Whether it’s public or private lands you hunt, watch for pig “sign”. Scouting an area for indications of wild pigs will tell you much about the area you are planning to hunt and the abundance of hogs in that area.
Some of the easiest signs are all clear indications of the presence of wild pig.
Tilled Turf - Boars do a fine job of tilling up turf or “rooting”,
looking for buried acorns, roots and worms.
Pig Highways – Well-traveled trails or tunnels through thick cover. The more used, the more distinct the trail. A good place to set up and wait.
Wallows- Muddy areas usually next to small pools or ponds where pigs can cake themselves with mud prior to bedding down.
Rubs – Trees near watering holes with a caking of mud (rubbed off by pigs) point to the presence of wild boar. Height off ground can help indicate size of boar.
Scarred Trees – Trees carved in slashes by tusks while cleaning and sharpening teeth. Height off ground can help indicate size of boar.
Beds- Cleared area with slight depression where wild pigs rest.
GUIDES AND OUTFITTERS
It’s a simple fact that hunting on private land with a guide is as close to a sure thing as you can get. There is not a better way to learn how to hunt than in the company of a skilled licensed, bonded and insured professional guide or outfitter. You can learn more spending one day with an experienced guide than you can in years of hunting on your own. They have patterned their quarry, know where wild pigs live and know where they will be at any given time. A good guide will assess your abilities and hunt accordingly.
Basically there are three styles of hunting used by guides in California: hunting from stand or cover, spot and stalk, and using dogs.

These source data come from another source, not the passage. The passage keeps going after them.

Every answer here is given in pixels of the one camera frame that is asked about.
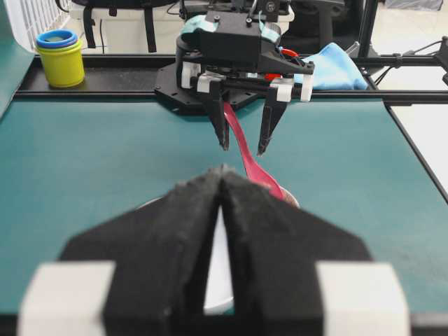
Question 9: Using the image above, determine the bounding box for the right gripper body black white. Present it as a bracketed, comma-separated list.
[176, 11, 314, 102]

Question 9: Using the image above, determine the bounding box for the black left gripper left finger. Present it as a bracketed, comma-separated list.
[17, 164, 225, 336]

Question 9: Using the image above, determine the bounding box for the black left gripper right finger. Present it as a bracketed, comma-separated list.
[220, 167, 411, 335]

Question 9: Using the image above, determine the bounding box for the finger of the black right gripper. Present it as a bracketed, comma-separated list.
[197, 73, 229, 151]
[258, 78, 294, 156]

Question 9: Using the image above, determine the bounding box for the red plastic spoon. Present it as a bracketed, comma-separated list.
[224, 102, 284, 200]

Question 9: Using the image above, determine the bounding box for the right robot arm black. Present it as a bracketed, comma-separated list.
[155, 1, 314, 155]

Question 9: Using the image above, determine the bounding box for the white round bowl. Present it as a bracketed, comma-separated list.
[134, 197, 235, 316]

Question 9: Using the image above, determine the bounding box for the beige crackle spoon rest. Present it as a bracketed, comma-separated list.
[280, 187, 300, 208]

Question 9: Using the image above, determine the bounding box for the red cup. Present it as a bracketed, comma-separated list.
[264, 47, 300, 81]

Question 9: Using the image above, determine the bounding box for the blue cloth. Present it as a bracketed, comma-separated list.
[302, 43, 368, 90]

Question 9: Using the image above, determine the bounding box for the yellow cup with blue rim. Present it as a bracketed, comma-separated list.
[36, 29, 85, 88]

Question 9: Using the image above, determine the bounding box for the white plastic basket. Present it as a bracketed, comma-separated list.
[1, 0, 71, 52]

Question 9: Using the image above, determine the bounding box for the black table frame rail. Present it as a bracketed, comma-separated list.
[13, 54, 448, 204]

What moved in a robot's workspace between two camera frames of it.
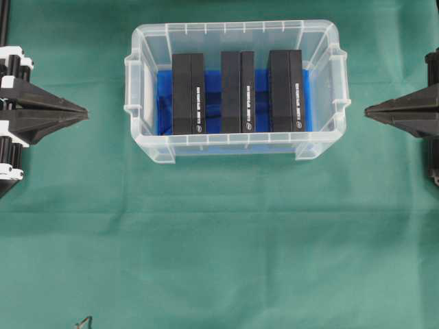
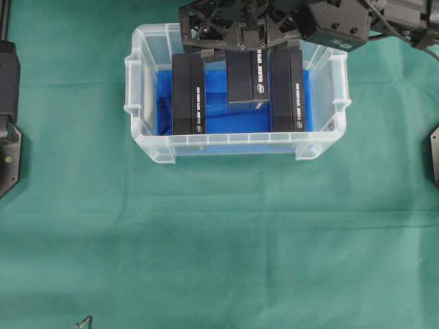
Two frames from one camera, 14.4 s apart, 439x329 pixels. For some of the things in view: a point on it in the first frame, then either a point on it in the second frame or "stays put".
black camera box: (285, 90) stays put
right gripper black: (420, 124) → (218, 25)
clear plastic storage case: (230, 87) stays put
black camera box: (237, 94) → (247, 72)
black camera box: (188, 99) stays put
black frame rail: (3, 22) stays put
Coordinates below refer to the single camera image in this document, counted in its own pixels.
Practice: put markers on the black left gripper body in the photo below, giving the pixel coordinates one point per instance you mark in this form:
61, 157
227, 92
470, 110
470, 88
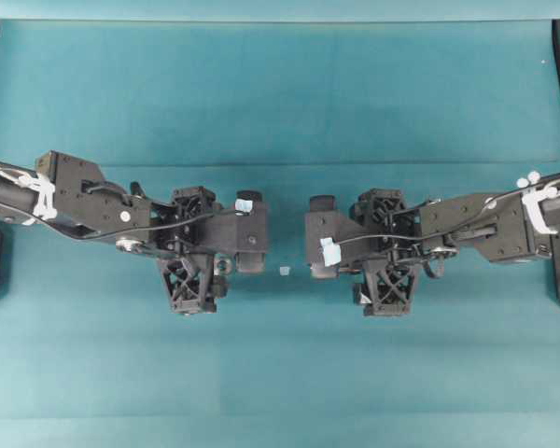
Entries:
187, 268

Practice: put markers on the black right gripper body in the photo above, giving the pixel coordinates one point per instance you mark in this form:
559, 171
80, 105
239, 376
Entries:
388, 253

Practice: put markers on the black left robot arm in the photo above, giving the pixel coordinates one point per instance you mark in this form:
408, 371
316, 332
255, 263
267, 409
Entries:
72, 197

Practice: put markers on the teal table mat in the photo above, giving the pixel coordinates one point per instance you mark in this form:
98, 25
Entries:
293, 99

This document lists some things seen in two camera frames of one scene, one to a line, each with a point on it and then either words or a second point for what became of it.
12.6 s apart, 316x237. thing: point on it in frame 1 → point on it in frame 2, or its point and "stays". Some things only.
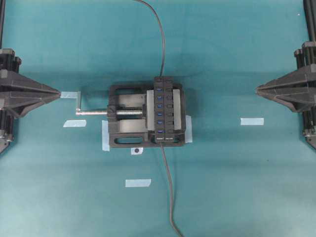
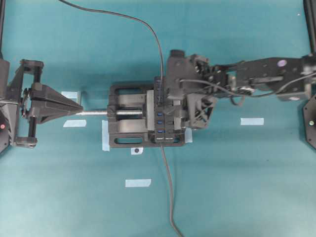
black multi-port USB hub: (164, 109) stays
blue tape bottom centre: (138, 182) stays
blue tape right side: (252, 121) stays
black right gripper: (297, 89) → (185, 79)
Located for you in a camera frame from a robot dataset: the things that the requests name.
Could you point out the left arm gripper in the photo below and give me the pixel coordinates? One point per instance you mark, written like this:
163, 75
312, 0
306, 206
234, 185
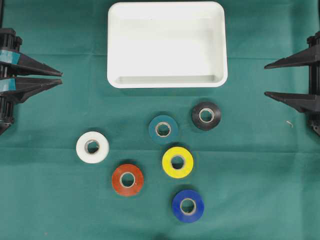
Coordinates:
18, 90

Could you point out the white tape roll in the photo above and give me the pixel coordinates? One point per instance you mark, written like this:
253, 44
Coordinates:
82, 147

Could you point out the red tape roll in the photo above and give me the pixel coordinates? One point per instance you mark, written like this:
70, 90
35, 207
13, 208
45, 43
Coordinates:
138, 180

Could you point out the green table cloth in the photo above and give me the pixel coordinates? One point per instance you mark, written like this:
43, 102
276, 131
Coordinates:
258, 177

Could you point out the black tape roll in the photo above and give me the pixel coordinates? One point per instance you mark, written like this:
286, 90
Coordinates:
215, 113

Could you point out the teal green tape roll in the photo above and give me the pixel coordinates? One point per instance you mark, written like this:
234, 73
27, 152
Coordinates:
173, 134

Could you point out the yellow tape roll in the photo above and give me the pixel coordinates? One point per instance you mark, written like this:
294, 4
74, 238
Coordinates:
188, 162

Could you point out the blue tape roll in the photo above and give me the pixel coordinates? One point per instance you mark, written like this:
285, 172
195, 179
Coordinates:
195, 214

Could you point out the white plastic tray case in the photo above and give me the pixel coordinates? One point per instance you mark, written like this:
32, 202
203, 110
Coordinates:
173, 44

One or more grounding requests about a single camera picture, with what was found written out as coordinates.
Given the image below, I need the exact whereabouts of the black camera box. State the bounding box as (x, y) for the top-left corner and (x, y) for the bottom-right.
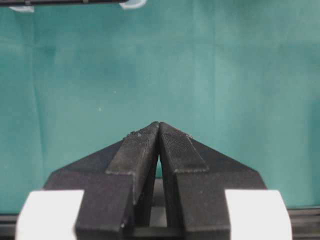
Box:
(0, 0), (127, 7)

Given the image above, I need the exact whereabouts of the green table cloth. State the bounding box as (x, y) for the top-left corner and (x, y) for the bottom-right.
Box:
(0, 0), (320, 214)

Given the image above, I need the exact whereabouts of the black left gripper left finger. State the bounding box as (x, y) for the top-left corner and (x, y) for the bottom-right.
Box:
(44, 121), (160, 240)

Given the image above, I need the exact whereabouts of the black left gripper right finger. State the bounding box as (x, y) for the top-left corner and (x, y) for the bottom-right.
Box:
(158, 122), (266, 240)

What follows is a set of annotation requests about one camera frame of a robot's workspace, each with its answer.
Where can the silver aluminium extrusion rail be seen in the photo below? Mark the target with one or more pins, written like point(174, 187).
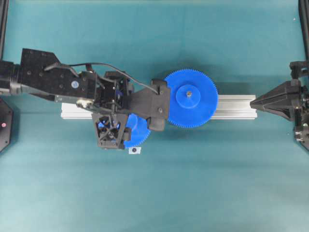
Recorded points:
point(229, 107)

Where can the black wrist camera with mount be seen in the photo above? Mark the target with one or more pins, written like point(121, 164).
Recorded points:
point(151, 106)

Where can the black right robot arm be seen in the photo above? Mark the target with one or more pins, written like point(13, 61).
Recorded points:
point(300, 102)

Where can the small white marker tag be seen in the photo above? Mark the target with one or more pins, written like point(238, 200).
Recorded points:
point(134, 150)

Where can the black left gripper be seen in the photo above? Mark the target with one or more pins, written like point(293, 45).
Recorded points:
point(110, 110)

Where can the small blue plastic gear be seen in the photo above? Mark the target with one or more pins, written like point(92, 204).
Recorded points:
point(137, 130)

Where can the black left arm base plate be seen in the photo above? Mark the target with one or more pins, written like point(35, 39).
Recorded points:
point(6, 122)

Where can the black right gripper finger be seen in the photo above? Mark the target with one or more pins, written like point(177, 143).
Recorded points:
point(277, 101)

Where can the large blue plastic gear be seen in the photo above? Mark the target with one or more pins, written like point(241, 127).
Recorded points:
point(194, 111)

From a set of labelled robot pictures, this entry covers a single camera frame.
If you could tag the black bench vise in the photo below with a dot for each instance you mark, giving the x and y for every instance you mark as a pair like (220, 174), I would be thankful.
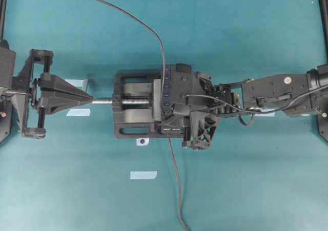
(135, 105)

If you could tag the blue tape strip near hub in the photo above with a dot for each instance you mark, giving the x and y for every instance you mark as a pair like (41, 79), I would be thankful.
(77, 82)

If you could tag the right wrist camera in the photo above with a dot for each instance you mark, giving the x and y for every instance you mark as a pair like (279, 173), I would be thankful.
(180, 109)

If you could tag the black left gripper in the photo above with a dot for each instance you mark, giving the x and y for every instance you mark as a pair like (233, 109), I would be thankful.
(24, 91)

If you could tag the white sticker with black dot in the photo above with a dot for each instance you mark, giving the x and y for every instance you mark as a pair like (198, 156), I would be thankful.
(142, 141)

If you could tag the blue tape strip bottom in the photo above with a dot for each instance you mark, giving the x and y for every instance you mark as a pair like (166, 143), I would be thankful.
(143, 175)

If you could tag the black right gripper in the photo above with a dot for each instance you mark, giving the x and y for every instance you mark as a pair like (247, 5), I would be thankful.
(207, 101)

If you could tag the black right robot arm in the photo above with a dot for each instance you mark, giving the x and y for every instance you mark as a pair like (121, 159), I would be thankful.
(294, 94)

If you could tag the blue tape strip right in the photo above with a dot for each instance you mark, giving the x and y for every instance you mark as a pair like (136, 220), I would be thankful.
(266, 113)

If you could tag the black aluminium frame rail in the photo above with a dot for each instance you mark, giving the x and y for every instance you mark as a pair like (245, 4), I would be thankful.
(2, 16)

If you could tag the black multiport USB hub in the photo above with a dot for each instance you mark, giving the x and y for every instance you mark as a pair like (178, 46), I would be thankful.
(167, 105)

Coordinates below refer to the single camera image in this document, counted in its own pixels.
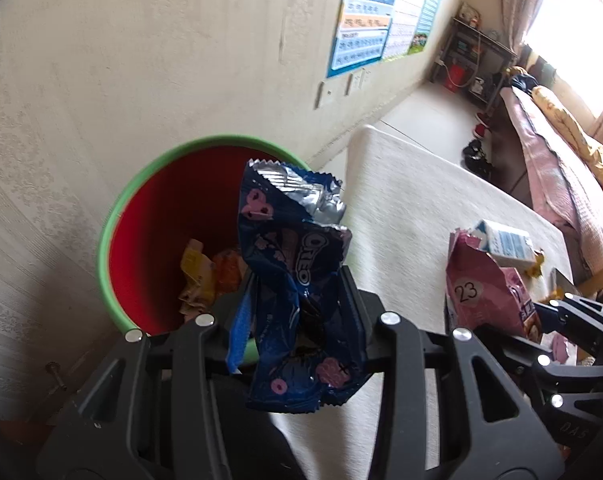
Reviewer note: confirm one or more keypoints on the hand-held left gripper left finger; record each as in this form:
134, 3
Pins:
239, 332

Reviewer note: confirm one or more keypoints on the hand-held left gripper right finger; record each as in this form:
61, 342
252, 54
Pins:
369, 320

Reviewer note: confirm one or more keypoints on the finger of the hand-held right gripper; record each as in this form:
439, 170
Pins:
571, 375
581, 320

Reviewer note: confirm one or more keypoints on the yellow snack packet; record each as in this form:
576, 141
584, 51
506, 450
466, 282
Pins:
196, 275

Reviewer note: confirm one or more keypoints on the blue cookie wrapper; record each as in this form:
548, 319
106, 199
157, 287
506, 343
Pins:
281, 260

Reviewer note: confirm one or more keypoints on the pink snack bag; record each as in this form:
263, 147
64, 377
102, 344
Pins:
481, 280

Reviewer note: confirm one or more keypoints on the red bin with green rim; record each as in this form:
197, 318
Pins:
181, 200

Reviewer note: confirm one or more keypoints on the orange snack wrapper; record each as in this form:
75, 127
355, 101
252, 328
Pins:
229, 272

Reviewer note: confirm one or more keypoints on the crumpled yellow wrapper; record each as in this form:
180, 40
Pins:
535, 265

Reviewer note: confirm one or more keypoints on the white milk carton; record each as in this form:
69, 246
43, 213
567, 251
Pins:
506, 245

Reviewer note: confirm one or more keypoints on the white tablecloth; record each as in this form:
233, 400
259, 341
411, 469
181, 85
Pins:
406, 200

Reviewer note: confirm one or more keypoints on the bed with pink quilt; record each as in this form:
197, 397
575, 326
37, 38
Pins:
551, 170

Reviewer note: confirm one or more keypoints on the black shoe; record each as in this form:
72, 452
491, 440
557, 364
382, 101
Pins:
472, 150
479, 167

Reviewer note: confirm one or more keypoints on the yellow quilt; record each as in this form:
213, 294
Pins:
576, 135

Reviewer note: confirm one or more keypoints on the metal door stopper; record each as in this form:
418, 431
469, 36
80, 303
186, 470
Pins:
56, 376

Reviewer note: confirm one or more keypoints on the red shoe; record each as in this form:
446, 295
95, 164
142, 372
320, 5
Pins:
482, 117
480, 131

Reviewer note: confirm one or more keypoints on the dark clothes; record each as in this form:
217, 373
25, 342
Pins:
525, 82

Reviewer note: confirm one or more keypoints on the red bucket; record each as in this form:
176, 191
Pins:
455, 77

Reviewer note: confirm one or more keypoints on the bright window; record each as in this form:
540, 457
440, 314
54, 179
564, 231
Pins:
581, 35

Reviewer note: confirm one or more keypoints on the metal shelf rack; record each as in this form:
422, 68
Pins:
481, 45

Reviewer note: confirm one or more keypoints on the white wall socket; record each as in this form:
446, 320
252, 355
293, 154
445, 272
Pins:
349, 84
320, 96

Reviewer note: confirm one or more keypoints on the blue wall poster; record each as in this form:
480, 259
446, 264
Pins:
361, 25

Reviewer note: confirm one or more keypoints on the white table wall poster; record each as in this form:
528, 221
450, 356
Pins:
406, 20

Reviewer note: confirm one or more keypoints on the green wall poster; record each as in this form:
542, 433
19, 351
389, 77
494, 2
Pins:
426, 15

Stand or cover hunting is profitable early and late in the day when hogs head for watering holes for a drink and a wallow in the mud. On public and private lands guides know where pigs will water and will set-up hunters accordingly. They also set up on trails to and from food and water supplies, waiting in ambush. A clear field of vision is a must and you’ll need to be in place about an hour before sunrise.
Spot and stalk takes over where stand hunting leaves off. It is without question the most exciting, challenging and popular style of hunting and certainly the most rewarding. Using binoculars, glass areas where wild boar will be heading through to feed or bed down. Spot the quarry and pursue, using stealth, with the wind in your face until you are close enough to take a shot.
Dogs are primarily a tactic used during the heat of the day when pigs are bedded down. Dogs will flush ‘em out of thickets, often giving hunters a quick chance at a shot or hold them at bay until you arrive.
STOPPING POWER - SELECTING THE RIGHT FIREARM
Whether your choice is rifle or pistol, you’ll want sufficient power and reach to drop your pig with a single shot.
Rifle: The calibers of .243, .260, .270, .280, 30-30, 30-06, .300 or 7mm rifles all have the knock-down power required for big game. It is imperative to have accurately sighted-in scopes and quality ammunition to ensure an accurate, quick, clean kill. Always check the rifle’s sights before leaving on a hunt and be sure to shoot the same ammunition at the range you intend to shoot in the field. Be comfortable shooting the high-powered rifle of your choice. Open sights are acceptable on rifles but they’re best used in close-in shooting situations of 50 yards or less.
Pistol: The same holds true with pistols. .357 and .44 and .45 calibers have the knock down power needed, but properly sighted-in scopes are recommended for accuracy.
Loads: High quality ammunition is recommended with jacketed, soft tip expansion heads. Deep penetration and controlled expansion will guarantee a quick clean kill by rifle or pistol.